Five Technologies to create low energy homes

This week, 2020 Architects ask the experts Daly Renewables to outline the 5 best technologies and techniques essential in creating low energy homes and therefore reducing running costs.

Lisburn-based Daly Renewables are paving the way in terms of renewable energy systems throughout Ireland  – with operations extended to Scotland.

Founder and Director Ryan Daly gives 2020 his top 5 renewable energy techniques – with some available at construction stage and others which can be integrated into your home at any time.

1.  Heat Pumps
Ground Source Heat Pump Systems rely on the energy absorbed from the sun and rainwater penetration to keep the ground re-energised, which in the UK and Ireland results in a fairly constant temperature of about 8-12°C.  Using this method, a typical 2400 sqft house can be heated for approximately £400-600 per annum.
2.  Mechanical Ventilation Systems

Mechanical Heat Recovery Ventilation reduces heat loss as it avoids the need to open windows or install noisy extractor fans.  The system works by extracting warm, moist air from bathrooms, shower rooms and kitchens via a system of ducting which passes through the heat exchanger (usually in the loft space) before being expelled outside.  Fresh incoming air is preheated via the exchanger and ducted inside into the habitable rooms such as bedrooms and living rooms.

3.  Underfloor Heating

Underfloor heating is a radiant form of heating which helps to create a consistent, ambient heat.  As the heat is coming from the floor below, there is no hot or cold spots.  Typically underfloor heating will operate at a maximum flow temperature of 35oC, compared to 80oC with radiators.  Zoning and digital thermostat connectors are important, enabling separate heating controls in the bedroom areas to allow a lower temperature setting in the bedrooms.

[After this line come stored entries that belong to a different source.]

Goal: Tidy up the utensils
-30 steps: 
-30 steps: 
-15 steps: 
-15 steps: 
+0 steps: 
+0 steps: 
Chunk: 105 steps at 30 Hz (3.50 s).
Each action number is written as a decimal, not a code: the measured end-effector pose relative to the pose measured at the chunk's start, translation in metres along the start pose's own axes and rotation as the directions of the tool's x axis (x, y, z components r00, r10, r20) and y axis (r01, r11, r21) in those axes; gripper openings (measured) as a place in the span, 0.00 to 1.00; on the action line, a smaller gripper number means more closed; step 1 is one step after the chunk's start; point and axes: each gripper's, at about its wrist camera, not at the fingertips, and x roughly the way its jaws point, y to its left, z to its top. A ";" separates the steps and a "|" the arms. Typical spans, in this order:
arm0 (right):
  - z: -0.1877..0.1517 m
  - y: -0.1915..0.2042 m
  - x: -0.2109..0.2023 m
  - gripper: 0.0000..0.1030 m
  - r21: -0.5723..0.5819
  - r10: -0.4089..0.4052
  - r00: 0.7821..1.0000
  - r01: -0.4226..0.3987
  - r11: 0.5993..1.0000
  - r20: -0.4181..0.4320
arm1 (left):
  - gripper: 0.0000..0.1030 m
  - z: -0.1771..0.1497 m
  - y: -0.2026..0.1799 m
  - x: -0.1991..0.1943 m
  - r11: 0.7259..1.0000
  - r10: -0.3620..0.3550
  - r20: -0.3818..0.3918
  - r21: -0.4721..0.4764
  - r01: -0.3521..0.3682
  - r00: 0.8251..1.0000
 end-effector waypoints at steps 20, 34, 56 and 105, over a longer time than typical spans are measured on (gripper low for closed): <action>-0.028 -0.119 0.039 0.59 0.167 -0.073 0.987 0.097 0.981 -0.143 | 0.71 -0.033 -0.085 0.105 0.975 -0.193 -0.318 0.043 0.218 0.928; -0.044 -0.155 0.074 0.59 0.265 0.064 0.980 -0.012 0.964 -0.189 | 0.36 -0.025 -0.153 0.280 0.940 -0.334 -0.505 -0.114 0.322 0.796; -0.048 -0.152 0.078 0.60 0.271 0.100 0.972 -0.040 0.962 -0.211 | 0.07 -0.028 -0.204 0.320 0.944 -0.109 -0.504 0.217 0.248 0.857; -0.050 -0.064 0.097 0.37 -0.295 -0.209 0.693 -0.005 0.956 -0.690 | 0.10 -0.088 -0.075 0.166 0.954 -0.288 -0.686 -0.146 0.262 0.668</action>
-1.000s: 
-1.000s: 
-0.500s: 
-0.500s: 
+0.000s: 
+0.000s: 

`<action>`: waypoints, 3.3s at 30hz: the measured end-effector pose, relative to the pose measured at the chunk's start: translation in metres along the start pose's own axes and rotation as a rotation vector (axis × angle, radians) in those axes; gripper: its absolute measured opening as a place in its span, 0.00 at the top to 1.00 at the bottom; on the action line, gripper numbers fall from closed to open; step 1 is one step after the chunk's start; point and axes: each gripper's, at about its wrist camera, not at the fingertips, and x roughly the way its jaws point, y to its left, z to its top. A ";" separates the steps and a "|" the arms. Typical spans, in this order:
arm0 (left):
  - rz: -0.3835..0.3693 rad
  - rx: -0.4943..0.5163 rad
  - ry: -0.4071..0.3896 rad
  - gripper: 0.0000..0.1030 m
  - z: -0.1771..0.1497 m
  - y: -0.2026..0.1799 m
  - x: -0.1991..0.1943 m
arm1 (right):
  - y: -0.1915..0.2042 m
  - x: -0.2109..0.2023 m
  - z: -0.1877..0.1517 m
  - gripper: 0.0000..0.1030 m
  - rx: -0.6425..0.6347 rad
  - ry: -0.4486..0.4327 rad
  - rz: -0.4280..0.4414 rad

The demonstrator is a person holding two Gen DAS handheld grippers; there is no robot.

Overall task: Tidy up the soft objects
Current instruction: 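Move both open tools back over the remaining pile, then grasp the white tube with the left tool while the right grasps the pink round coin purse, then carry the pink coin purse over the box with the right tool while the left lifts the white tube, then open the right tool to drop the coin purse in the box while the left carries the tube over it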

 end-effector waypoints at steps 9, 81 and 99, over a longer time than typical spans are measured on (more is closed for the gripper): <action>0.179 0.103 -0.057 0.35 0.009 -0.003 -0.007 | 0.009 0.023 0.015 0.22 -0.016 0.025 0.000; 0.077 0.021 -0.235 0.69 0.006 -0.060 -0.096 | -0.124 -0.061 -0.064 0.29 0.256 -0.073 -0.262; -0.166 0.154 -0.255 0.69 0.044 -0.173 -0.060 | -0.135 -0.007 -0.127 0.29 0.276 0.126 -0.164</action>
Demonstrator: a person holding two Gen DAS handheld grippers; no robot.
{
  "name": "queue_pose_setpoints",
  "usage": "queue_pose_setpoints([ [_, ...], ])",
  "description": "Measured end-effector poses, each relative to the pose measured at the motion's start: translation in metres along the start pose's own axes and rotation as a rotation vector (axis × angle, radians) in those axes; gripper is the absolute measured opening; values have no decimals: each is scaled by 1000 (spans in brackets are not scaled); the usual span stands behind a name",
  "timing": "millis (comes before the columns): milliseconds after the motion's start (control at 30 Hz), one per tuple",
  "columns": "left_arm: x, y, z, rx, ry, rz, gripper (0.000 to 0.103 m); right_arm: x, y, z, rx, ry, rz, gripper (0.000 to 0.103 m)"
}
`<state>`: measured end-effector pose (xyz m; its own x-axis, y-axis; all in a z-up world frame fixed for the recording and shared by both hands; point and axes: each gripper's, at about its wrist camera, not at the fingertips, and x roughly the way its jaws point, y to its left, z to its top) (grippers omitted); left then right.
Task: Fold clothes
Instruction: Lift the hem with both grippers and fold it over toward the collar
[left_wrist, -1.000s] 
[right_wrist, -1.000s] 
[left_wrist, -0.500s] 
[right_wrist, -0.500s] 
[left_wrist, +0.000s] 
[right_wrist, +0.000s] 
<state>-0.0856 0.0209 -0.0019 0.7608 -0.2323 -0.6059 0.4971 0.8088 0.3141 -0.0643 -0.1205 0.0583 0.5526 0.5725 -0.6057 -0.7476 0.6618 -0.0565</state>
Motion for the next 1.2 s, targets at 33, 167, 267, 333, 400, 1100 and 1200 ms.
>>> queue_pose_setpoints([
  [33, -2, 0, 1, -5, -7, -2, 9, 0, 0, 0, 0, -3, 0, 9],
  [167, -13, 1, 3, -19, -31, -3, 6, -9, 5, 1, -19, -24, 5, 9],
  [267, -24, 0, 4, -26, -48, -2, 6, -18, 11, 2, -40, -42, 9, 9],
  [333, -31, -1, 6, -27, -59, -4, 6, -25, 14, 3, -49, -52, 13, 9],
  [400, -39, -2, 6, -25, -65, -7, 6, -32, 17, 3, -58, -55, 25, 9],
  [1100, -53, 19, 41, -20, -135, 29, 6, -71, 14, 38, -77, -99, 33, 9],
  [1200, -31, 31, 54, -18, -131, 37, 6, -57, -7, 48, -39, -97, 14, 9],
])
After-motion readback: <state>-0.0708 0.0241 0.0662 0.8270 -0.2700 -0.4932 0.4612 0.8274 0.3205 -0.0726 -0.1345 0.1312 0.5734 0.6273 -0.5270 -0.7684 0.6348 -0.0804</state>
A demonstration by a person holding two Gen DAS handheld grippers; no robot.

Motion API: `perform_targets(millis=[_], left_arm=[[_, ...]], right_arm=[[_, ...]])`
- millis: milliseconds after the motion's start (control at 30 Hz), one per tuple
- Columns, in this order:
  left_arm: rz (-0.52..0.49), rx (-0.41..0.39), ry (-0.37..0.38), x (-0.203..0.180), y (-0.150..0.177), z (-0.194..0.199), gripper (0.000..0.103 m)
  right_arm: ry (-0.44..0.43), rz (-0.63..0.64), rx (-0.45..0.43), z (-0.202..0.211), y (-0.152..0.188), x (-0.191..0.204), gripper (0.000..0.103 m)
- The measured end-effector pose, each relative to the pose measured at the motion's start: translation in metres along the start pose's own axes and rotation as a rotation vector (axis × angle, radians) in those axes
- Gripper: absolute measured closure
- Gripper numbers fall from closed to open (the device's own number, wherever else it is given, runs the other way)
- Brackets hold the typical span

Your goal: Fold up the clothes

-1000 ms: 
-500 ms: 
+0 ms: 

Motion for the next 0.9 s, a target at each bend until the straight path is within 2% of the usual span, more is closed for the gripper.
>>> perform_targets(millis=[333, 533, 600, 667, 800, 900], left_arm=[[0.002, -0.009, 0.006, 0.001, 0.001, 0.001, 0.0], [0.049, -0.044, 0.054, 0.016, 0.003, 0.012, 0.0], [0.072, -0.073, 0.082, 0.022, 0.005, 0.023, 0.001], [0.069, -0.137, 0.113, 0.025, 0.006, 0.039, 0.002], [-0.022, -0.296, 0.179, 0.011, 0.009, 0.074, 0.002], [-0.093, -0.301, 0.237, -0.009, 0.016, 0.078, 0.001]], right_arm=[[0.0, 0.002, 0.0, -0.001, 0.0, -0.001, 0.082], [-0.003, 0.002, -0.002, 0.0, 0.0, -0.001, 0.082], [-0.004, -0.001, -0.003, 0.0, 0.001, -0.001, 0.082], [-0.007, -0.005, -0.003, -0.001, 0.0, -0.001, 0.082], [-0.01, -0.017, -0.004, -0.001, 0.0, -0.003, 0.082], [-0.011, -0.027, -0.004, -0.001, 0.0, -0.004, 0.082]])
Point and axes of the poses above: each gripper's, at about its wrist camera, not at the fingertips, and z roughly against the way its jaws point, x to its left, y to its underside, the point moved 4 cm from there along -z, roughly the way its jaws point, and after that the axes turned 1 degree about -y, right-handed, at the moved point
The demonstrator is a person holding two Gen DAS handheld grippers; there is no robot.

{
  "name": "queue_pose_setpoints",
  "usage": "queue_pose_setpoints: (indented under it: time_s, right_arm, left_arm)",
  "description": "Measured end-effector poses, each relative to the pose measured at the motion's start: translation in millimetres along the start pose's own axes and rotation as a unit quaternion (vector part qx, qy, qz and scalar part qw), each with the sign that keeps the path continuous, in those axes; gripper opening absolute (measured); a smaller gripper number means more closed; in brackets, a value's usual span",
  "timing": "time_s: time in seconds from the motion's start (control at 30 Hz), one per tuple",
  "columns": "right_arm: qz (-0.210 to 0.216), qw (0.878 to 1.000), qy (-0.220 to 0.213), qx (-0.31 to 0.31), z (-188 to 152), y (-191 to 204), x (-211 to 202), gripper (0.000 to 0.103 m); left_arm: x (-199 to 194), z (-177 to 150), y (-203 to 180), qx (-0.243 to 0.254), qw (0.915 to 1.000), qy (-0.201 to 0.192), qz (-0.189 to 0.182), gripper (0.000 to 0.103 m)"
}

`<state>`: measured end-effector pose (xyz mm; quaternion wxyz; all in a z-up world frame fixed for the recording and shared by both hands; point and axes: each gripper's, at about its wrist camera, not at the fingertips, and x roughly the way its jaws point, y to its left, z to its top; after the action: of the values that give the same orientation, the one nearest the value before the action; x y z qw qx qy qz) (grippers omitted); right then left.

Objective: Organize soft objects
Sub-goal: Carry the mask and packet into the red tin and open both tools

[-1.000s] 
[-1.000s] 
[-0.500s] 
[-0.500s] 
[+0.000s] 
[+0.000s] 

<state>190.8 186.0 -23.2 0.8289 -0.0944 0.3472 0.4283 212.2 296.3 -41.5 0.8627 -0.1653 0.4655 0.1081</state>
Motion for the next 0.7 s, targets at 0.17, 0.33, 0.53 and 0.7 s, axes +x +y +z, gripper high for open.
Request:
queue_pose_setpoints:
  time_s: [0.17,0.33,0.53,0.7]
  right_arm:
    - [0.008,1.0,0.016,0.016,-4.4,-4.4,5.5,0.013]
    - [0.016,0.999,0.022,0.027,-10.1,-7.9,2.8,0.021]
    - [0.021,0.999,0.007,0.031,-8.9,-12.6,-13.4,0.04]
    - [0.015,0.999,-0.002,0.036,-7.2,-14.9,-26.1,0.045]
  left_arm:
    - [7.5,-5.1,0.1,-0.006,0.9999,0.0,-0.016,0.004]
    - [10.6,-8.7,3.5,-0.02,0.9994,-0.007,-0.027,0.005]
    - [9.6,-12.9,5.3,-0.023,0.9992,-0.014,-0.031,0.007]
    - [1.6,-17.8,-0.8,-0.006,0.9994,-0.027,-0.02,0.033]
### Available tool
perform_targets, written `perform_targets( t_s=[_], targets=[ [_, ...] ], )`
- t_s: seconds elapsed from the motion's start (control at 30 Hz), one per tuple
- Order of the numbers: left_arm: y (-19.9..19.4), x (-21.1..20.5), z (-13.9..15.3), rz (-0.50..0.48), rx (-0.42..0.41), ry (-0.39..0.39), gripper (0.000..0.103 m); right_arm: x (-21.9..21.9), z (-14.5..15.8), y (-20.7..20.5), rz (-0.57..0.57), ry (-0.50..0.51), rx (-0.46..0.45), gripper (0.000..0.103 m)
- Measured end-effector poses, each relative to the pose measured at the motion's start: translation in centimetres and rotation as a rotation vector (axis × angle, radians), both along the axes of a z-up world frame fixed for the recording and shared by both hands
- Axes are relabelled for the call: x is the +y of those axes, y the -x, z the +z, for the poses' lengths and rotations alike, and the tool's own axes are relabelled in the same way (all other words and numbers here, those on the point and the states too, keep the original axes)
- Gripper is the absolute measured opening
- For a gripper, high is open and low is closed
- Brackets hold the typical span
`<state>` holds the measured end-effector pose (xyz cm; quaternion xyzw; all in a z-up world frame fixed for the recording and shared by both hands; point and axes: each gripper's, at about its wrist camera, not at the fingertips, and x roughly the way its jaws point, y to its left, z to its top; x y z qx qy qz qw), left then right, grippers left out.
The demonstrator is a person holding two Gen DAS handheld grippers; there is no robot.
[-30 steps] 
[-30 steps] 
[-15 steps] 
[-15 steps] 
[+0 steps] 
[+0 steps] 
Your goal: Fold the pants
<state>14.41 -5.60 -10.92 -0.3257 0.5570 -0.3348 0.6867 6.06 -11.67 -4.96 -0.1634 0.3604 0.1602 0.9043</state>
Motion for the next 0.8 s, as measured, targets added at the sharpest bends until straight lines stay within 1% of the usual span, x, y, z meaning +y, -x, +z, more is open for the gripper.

4.  Solar Photovoltaic (PV)

Solar PV or solar electric panels work by capturing the sun’s energy using photovoltaic cells.  The cells convert sunlight into electricity, which can be used to run household appliances and lighting.  The panels come in black or blue with a silver frame to suit the roof type and are normally placed south facing to maximise sunlight.  A typical 4kw domestic system will generate approximately 3300kwh per annum in Northern Ireland and 2950kwh per annum in central Scotland.

5.  Air tightness

Airtightness involving the eradication of natural leaks and draughts in a home is one of the most critical components in achieving a low energy and efficient home.  The aim should be to ‘build right – ventilate right.’  Buildings that are built ‘airtight’ will require some form of mechanical ventilation, enabling a house to perform to its maximum efficiency.